Full of guilt, I stared at the key that had launched my lie into cyberspace. I hoped Ron didn’t read e-mails or, if he did, he would delete mine.
Twenty minutes later a reply from Ron blinked in my in-box:
Yes, we do accept speaking engagements. When is your event?
I could feel perspiration begin to form as I typed a complete lie:
I need to get with my committee, but hold the second week in November.
The next day I sheepishly walked into Dale Mullennix’s office with a copy of Ron and Denver’s book to confess I had accidently booked a speaker for a fundraiser we had not planned. After some small talk I started bumbling through an explanation of Same Kind of Different As Me, noting what a huge following it had in Texas. I tried to interject some spiritual references, mentioning the book was in some weird way calling to me.
Neither of us was sure what we were agreeing to, but I left his office with a skeptical yes: I would plan a “friendraiser” around Ron and Denver’s visit to help raise awareness for the UMC.
A few days later I gathered with three friends, including Sarah, in a restaurant booth to celebrate Angela Breeden’s birthday. I explained to them what had happened when I e-mailed Ron.
“Ooh, Kathy, this sounds like a great book and a great idea!” Sarah said, even though she had never heard of Same Kind of Different As Me.
Everyone at the table agreed and was caught up in the infectious excitement. “I’ll run the bank!” Angela offered.
“I’ll host a party for Ron and Denver!” said Kim, Sarah’s sister-in-law.
“We can order a bunch of copies and give them to our friends to start firing people up!” Sarah said.
No one at the table had ever orchestrated something like this, but we had all helped with church and school events. We felt that together we might be able to pull it off.
We set the date for Thursday, November 14, 2007, and since it was approaching Thanksgiving, we brainstormed a title for our luncheon: True Blessings. The idea was to create an inspiring event before the holidays with a true message about homelessness from Ron and Denver. We wouldn’t charge anyone to come. We hoped the day would be so moving that friends would write checks to help cover the cost of food and the expenses of getting the famous authors here from Texas.

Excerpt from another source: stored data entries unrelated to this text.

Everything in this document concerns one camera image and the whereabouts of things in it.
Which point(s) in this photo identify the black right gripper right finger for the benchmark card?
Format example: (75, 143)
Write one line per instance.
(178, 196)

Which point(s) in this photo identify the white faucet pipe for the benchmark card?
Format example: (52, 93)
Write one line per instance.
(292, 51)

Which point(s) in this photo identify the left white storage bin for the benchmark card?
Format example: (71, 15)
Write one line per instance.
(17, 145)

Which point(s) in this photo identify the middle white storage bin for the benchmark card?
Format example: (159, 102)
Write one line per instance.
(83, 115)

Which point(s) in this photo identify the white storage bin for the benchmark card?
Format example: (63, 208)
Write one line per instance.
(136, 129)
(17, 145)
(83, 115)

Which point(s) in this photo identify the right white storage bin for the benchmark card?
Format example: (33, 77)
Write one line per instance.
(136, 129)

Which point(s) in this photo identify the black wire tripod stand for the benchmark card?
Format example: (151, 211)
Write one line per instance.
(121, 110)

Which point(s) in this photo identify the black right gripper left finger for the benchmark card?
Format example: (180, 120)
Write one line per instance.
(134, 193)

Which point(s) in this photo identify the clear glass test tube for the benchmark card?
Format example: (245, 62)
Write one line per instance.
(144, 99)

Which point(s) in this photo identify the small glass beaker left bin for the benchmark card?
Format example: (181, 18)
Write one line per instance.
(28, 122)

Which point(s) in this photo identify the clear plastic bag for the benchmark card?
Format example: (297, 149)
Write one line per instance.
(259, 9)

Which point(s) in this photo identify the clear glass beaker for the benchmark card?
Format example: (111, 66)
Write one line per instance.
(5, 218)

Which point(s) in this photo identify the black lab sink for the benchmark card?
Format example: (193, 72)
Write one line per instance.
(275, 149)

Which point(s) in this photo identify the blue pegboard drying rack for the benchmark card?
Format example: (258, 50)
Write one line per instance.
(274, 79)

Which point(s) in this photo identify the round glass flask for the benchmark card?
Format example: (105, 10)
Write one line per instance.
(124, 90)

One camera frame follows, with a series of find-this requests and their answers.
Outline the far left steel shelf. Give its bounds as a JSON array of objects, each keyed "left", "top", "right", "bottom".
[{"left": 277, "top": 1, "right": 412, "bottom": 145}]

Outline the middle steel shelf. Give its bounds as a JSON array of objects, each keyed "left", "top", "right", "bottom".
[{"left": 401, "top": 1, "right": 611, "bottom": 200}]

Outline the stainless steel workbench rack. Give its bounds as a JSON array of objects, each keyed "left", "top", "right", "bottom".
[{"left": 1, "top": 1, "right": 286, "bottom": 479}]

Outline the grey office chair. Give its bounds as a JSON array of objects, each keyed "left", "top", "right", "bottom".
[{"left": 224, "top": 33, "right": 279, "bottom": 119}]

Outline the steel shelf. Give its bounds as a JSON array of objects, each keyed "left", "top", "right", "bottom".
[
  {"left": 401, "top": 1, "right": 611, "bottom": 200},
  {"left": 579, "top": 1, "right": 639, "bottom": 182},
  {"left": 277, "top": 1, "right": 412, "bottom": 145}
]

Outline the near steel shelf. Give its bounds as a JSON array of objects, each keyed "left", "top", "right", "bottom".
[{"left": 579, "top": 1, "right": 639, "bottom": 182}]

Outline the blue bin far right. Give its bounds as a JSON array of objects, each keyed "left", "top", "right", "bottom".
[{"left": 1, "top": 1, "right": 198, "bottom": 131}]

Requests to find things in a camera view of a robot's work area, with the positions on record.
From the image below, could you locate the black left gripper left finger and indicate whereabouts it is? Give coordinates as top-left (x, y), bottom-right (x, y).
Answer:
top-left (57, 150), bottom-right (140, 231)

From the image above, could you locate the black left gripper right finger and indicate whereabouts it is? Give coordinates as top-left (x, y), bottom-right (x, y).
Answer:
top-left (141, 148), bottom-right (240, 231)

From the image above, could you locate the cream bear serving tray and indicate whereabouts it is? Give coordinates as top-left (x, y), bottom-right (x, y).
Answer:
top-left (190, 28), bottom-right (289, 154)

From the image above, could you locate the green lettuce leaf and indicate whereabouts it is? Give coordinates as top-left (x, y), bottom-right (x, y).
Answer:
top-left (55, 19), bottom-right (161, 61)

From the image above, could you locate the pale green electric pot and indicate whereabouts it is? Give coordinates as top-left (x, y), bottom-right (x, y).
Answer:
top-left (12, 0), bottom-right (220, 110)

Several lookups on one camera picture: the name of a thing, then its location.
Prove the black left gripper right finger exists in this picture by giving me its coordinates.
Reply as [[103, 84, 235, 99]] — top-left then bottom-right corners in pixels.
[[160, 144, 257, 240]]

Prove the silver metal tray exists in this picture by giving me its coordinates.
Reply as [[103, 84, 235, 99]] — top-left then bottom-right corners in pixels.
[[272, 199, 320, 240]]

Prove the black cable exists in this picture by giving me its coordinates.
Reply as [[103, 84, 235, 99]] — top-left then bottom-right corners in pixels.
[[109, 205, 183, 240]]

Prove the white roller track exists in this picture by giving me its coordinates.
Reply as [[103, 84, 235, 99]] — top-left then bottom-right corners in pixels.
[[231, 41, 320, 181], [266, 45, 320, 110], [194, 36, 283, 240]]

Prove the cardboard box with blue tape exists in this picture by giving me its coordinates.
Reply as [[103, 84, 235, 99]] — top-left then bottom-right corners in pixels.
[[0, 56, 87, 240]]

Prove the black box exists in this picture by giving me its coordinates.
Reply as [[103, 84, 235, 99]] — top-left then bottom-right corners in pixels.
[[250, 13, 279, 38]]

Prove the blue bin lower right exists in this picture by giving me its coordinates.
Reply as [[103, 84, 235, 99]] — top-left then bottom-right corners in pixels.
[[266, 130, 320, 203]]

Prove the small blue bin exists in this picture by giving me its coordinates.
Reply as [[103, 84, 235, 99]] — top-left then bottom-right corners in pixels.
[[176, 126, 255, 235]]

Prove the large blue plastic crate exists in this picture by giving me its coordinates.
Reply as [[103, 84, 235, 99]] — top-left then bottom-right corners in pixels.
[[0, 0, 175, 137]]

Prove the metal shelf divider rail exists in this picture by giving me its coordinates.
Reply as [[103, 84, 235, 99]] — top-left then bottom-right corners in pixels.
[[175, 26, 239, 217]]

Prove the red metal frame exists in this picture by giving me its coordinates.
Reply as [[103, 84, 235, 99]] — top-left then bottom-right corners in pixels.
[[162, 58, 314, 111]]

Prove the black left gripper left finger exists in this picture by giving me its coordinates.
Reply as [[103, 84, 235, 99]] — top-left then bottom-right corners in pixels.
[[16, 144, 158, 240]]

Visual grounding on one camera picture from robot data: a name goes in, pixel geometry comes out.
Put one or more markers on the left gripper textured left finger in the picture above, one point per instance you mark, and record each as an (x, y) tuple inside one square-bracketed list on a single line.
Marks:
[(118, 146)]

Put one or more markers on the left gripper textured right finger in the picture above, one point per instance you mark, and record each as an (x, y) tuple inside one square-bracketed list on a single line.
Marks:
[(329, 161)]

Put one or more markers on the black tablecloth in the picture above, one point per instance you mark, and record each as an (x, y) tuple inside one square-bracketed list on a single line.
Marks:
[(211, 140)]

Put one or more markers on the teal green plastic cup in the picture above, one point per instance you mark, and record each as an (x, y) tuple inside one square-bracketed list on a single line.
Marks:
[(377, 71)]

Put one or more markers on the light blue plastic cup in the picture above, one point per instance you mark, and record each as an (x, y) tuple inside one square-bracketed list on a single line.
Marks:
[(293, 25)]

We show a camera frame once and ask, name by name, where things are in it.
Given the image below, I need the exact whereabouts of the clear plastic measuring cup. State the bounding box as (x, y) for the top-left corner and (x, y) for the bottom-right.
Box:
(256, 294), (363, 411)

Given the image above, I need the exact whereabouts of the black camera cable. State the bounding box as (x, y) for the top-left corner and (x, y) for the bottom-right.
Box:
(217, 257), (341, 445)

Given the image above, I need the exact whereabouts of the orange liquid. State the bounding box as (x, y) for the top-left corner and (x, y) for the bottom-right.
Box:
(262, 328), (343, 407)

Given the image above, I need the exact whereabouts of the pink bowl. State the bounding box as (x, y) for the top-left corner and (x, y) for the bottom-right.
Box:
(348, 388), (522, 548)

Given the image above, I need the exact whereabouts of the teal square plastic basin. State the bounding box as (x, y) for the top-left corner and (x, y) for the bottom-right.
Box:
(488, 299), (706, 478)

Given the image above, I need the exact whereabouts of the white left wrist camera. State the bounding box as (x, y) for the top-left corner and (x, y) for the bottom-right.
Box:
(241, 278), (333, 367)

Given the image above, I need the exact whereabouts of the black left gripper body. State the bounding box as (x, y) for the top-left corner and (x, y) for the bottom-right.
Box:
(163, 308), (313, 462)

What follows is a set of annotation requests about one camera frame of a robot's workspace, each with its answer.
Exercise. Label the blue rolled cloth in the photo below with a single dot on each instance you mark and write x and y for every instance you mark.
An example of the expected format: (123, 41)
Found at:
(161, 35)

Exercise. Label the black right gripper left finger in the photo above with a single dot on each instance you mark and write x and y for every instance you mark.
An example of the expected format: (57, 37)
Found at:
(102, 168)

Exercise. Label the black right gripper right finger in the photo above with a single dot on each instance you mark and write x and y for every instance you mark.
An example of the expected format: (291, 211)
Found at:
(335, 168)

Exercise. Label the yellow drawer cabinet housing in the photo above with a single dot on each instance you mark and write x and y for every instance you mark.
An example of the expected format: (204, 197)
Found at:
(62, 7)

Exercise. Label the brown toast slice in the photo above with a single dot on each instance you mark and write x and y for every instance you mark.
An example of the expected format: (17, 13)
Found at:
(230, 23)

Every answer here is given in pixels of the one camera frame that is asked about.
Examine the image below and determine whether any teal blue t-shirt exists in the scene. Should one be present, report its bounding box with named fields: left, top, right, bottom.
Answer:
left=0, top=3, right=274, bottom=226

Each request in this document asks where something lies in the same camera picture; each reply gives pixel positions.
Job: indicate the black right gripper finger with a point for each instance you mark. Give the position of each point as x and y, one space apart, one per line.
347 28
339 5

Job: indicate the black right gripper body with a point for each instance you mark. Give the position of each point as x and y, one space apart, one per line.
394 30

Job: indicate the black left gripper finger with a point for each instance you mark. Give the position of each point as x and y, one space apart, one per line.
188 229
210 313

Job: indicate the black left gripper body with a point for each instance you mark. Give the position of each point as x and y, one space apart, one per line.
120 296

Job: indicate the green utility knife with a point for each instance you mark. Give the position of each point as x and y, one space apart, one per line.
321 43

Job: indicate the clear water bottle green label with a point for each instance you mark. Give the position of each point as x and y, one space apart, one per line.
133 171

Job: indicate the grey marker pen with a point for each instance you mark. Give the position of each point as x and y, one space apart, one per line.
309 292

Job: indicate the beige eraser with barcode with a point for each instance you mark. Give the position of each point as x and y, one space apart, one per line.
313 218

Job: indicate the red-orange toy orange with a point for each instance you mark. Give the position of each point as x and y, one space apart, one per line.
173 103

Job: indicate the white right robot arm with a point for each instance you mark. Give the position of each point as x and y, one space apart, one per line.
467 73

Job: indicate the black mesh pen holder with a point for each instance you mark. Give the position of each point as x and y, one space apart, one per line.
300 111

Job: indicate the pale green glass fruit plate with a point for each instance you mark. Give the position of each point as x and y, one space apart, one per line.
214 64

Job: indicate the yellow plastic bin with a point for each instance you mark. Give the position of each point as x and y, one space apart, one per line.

I felt terrified but exhilarated. I couldn’t see how any of
this was going to turn out, but it also felt like I was going in the right direction for the first time in a long while.
nine
GOING FOR A RIDE
The only important thing in a book is the meaning that it has for you.
—W. Somerset Maugham1
I picked up Ron and Denver on Wednesday, November 13, 2007, at the Charlotte airport, trying to appear confident. Our little group of moms had been overly successful, and the planned small event for one hundred guests at church had mushroomed into over one thousand people who wanted to come support the homeless. We had moved the event twice to accommodate the expanding crowd and finally booked Charlotte’s largest ballroom. The past few months I had lost a lot of sleep wondering why I had ever listened to that whisper to invite Ron and Denver to Charlotte.
When the dynamic duo got into my car, however, they were not exactly living up to their press. The pair billed as having an amazing and “unlikely friendship” arrived for our event in a silent feud. In the car on the way to lunch, Ron explained the rift.
A couple of nights before, they were honored guests at a fundraising dinner in Texas. Former first lady Barbara Bush had read their book and invited them to “A Celebration of Reading” promoting literacy.
News of this high-profile engagement shocked me. I had no idea they were in such demand when I sent my e-mail six months before. Ron laughed, telling me Denver’s famous quote about the Texas event: “I done gone from livin’ in the bushes to eatin’ with the Bushes. God bless America, this is a great country!”
Although Denver had now been off the streets for years, he still had a habit of wandering off when it suited. The night of the big event for the first lady, Denver had been seated at the head table with former president George H. Bush. During dinner, Denver had gotten up from the table and simply walked home. As Ron related all this on the drive from the airport, he was obviously still fuming that he and the Secret Service had spent hours searching for the missing honored guest.